Alla presentazione del Giro d’Italia a Roma c’era anche Paolo Bettini: nel suo palmares ci sono due ori Mondiali e uno Olimpico e poi le due vittorie alla Liegi-Batsogne-Liegi e una alla Milano-Sanremo. L’esperienza a Bettini non manca e, dopo aver corso in bici, ha ricoperto il ruolo di commissario tecnico della nazionale italiana di ciclismo.
Ha scoperto il Giro d’Italia insieme a noi, che impressioni ha avuto?
«Bello, bello, bello! E, come ho detto in diretta, mi sarebbe piaciuto correre un Giro d’Italia come questo, perché c'è una prima tappa non banale. Io sapevo mettere in difficoltà i velocisti e poi sapevo anche batterli, mi sarebbe piaciuto avere una prima tappa così per giocarmi subito la prima maglia rosa».
Quali sono le tappe che secondo lei decideranno il Giro?
«La cronometro da Lucca a Pisa è un passaggio chiave e poi le tre tappe importanti di montagna, soprattutto le ultime dove abbiamo visto un dislivello importante. Le altimetrie saranno decisive perché basta un momento di crollo, anche psicologico, e in quel tipo di tappa è possibile perdere tanti minuti. Come invece se ne possono guadagnare tanti e la storia lo insegna. Per me è un Giro disegnato bene, equilibrato, spettacolare con un finale col botto».
Cosa può dirci dei ciclisti italiani che vedremo?
«Tiberi deve crescere ancora. Potrà diventare il nostro uomo importante, ci potrà far togliere qualche soddisfazione. Abbiamo un velocista come Milan che avrà l’occasione di divertirsi in alcune tappe. Però soffriamo. Non dobbiamo e ripeto, non dobbiamo nasconderci dietro a un dito e far finta di niente».
Si riferisce al movimento ciclistico italiano?
«L'Italia ha un grosso problema di riqualifica di tutto il settore ciclismo e non solo per quanto riguarda il professionismo. Si sta parlando del Giro d'Italia ma per arrivare a correre una gara così importante con i grandi campioni bisogna lavorare molto bene dalla base».
Lei è un uomo che ha molta esperienza. E’ stato un importante campione e ha ricoperto il ruolo di commissario tecnico: a suo avviso cosa bisognerebbe fare per far rinascere il nostro ciclismo?
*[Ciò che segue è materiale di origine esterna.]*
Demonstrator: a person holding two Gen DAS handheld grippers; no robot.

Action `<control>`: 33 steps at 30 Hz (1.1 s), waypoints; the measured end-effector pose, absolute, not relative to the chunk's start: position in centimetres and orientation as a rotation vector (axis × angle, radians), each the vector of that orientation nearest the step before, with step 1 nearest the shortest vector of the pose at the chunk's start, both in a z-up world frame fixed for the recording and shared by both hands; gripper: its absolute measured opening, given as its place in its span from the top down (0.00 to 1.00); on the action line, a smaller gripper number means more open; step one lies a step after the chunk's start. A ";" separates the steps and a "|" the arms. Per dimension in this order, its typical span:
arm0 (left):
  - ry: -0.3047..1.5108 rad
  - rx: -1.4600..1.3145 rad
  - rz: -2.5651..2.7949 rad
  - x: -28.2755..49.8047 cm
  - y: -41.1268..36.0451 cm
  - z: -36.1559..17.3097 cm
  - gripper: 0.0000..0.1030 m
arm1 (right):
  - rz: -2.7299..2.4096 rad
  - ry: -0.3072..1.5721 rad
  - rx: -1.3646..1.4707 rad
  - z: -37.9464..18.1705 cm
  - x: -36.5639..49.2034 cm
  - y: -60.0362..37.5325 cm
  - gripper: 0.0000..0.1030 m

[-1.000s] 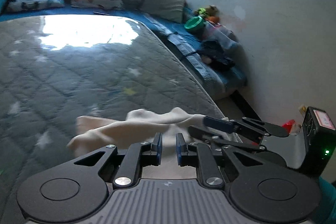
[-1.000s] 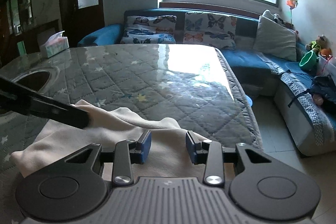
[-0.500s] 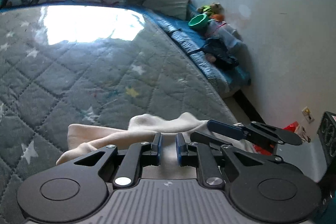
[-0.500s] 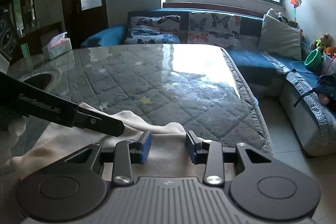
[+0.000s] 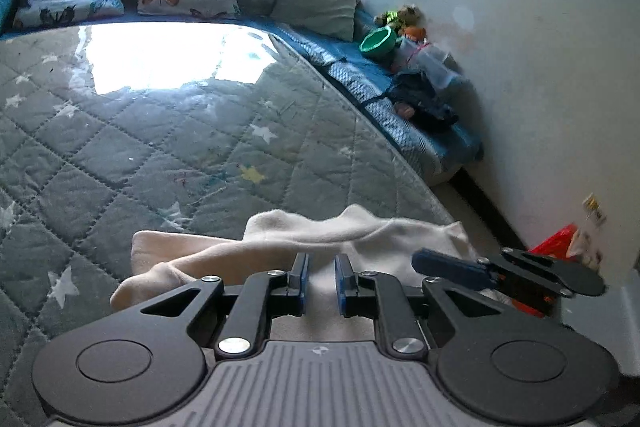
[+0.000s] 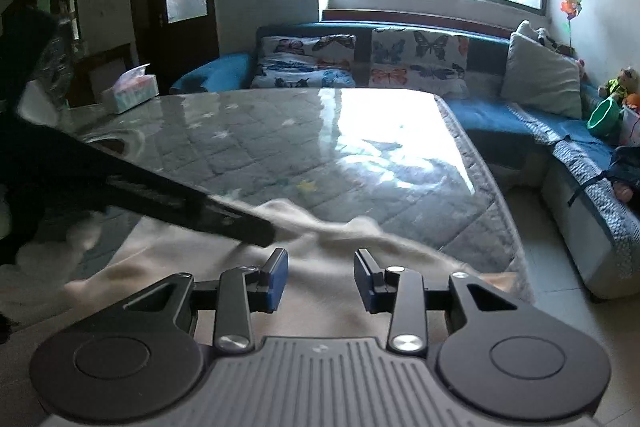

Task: Fold clothes
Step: 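Open the left tool and release the folded edge onto the stack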

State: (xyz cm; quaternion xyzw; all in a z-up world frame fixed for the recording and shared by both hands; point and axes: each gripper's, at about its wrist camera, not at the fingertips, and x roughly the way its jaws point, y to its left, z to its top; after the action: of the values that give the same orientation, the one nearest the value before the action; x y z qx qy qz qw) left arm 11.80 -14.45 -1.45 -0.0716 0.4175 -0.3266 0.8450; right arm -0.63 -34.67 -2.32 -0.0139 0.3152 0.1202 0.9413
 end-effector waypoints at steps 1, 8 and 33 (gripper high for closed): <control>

«E’ indispensabile trovare il modo di riportare i nostri giovani a fare sport prima di tutto. Sto parlando in generale, non soltanto di ciclismo, perché portare i ragazzi a correre in bici non è facile. Il ciclismo oggi è uno sport che soffre, è evidente che non dobbiamo far finta che questo problema non esista. Dobbiamo andare a chiedere alle famiglie di portate i bambini e le bambine a correre. Dobbiamo chiedere alla famiglie di darci i loro figli per fare ciclismo e li alleniamo sulle strade, ma già questo è un ostacolo molto importante. Il ciclismo è pericoloso ed è comprensibile che preferiscano sport dove li portano in una piscina o in un palazzetto e non a pensare alle problematiche legate al traffico e a tutti i rischi che ci sono. Non possiamo dar torto alle famiglie che non si fidano più del nostro sport e dobbiamo fare qualcosa tutti per il bene del ciclismo italiano».
Se lei dovesse incontrare un bambino che non conosce assolutamente il ciclismo e il Giro d'Italia, cosa gli racconterebbe di questa corsa?
«Gli direi poche parole ma efficaci: pretendi, lotta e fatti portare a vedere una tappa del Giro d’Italia. Cerca di capire cos'è il Giro perché il ciclismo è qualcosa di meraviglioso che ti fa sognare ad occhi aperti. Il Giro d'Italia è una grande festa e vivendo anche solo un giorno, un solo momento di questa grande festa, allora ci si può innamorare del ciclismo, che per me è lo sport più bello di tutti e ancora adesso continuo a innamorarmi».